(What you need to do)
When a line in the material contains the word "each", copy it.

______________________________

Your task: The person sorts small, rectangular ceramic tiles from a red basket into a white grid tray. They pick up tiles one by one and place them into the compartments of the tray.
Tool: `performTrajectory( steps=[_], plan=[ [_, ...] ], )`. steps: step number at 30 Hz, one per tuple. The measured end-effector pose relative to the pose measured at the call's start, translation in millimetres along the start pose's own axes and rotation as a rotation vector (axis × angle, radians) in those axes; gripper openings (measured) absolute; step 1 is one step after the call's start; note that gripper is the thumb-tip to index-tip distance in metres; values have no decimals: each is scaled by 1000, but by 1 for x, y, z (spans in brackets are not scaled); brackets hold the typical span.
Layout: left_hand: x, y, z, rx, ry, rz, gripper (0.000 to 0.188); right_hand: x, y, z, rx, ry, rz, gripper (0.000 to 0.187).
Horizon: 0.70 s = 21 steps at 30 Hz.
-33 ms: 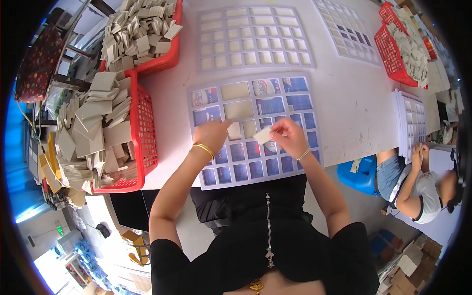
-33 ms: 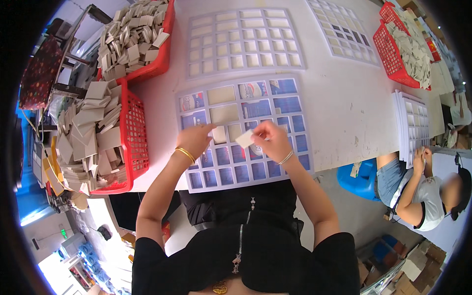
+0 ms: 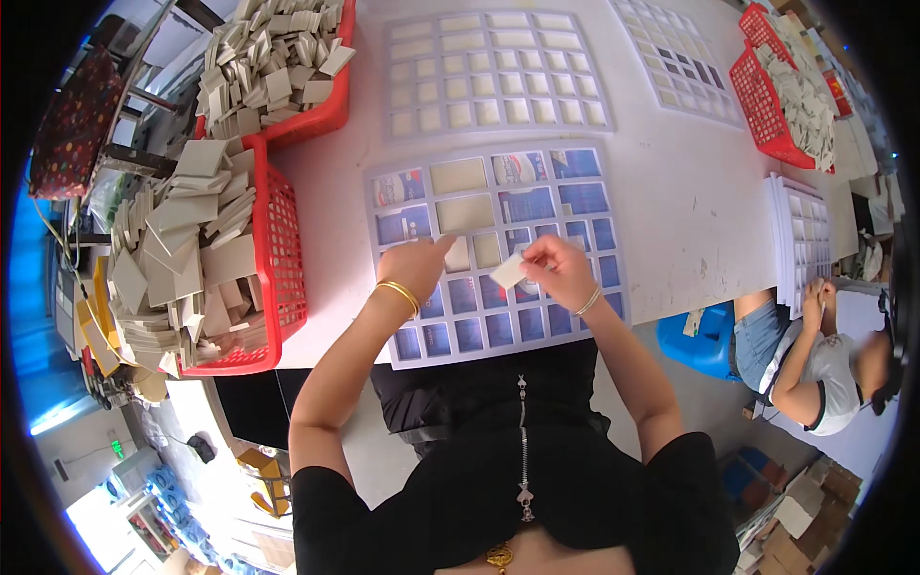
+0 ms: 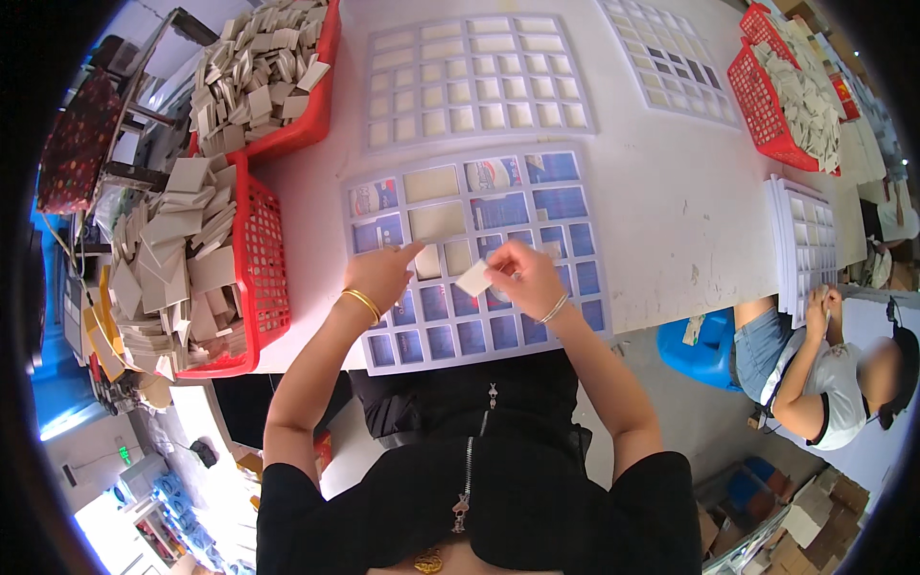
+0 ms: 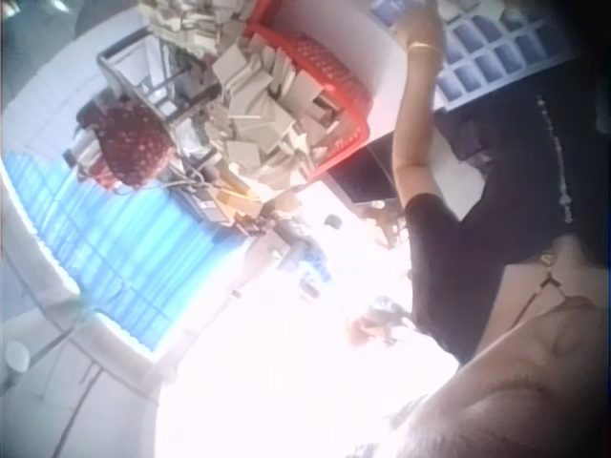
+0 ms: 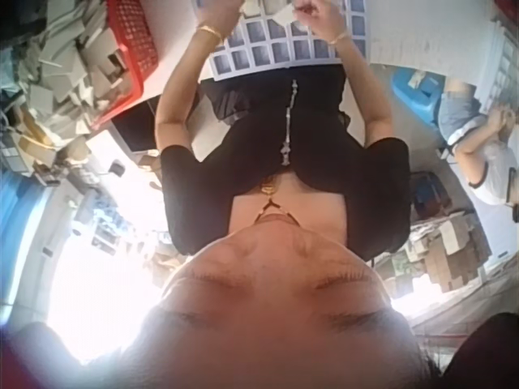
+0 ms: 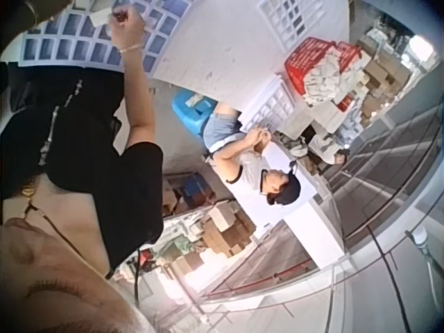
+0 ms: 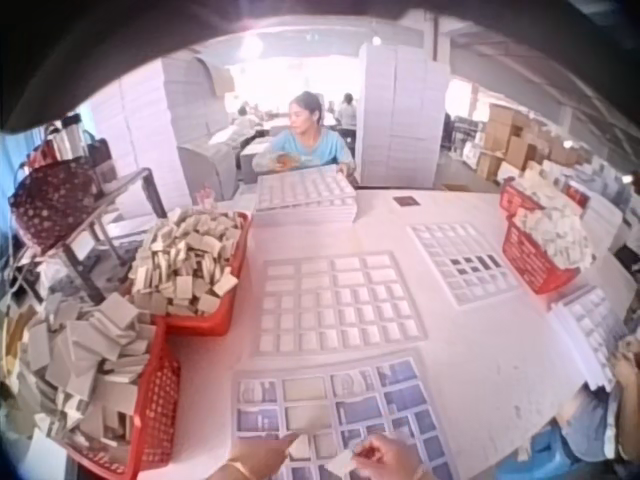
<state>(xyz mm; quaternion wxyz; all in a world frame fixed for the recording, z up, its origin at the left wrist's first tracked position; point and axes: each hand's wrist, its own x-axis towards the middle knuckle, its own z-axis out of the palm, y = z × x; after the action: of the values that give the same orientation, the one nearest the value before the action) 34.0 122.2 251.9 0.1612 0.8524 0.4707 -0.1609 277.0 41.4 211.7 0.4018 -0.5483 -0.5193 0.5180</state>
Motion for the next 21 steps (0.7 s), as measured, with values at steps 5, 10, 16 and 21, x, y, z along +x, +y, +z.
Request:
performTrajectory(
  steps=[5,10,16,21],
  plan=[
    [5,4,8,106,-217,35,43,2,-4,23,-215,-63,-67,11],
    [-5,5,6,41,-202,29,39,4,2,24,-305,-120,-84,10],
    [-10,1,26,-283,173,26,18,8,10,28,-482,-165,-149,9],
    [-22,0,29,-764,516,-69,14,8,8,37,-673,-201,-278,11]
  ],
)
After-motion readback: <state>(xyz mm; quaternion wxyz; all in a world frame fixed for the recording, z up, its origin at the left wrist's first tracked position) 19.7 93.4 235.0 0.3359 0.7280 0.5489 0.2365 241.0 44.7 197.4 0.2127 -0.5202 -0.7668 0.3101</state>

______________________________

(Answer section)
Tool: `performTrajectory( steps=[_], plan=[ [_, ...] ], )`. steps: step number at 30 Hz, one per tuple. The measured end-effector pose relative to the pose measured at the call's start, translation in millimetres along the start pose's own axes and rotation as a rotation vector (axis × angle, radians) in those axes; gripper openings (measured) absolute; step 1 is one step after the call's start; note that gripper is the thumb-tip to index-tip distance in metres; values have no decimals: each is scaled by 1000, but by 1 for x, y, z (spans in brackets are not scaled); brackets hold the typical span.
<state>(xyz mm; quaternion wxyz; all in a world frame fixed for the recording, z up, its origin at the left wrist's first tracked position; point and axes: each hand's wrist, its own x-axis towards the middle knuckle, its own z-axis out of the palm, y = z × x; after the action: of the values that give the same orientation, the one nearest the value before the action) 34.0 122.2 251.9 0.1612 0.8524 0.4707 -0.1609 277.0 41.4 211.7 0.4018 -0.5483 -0.5193 0.5180</state>

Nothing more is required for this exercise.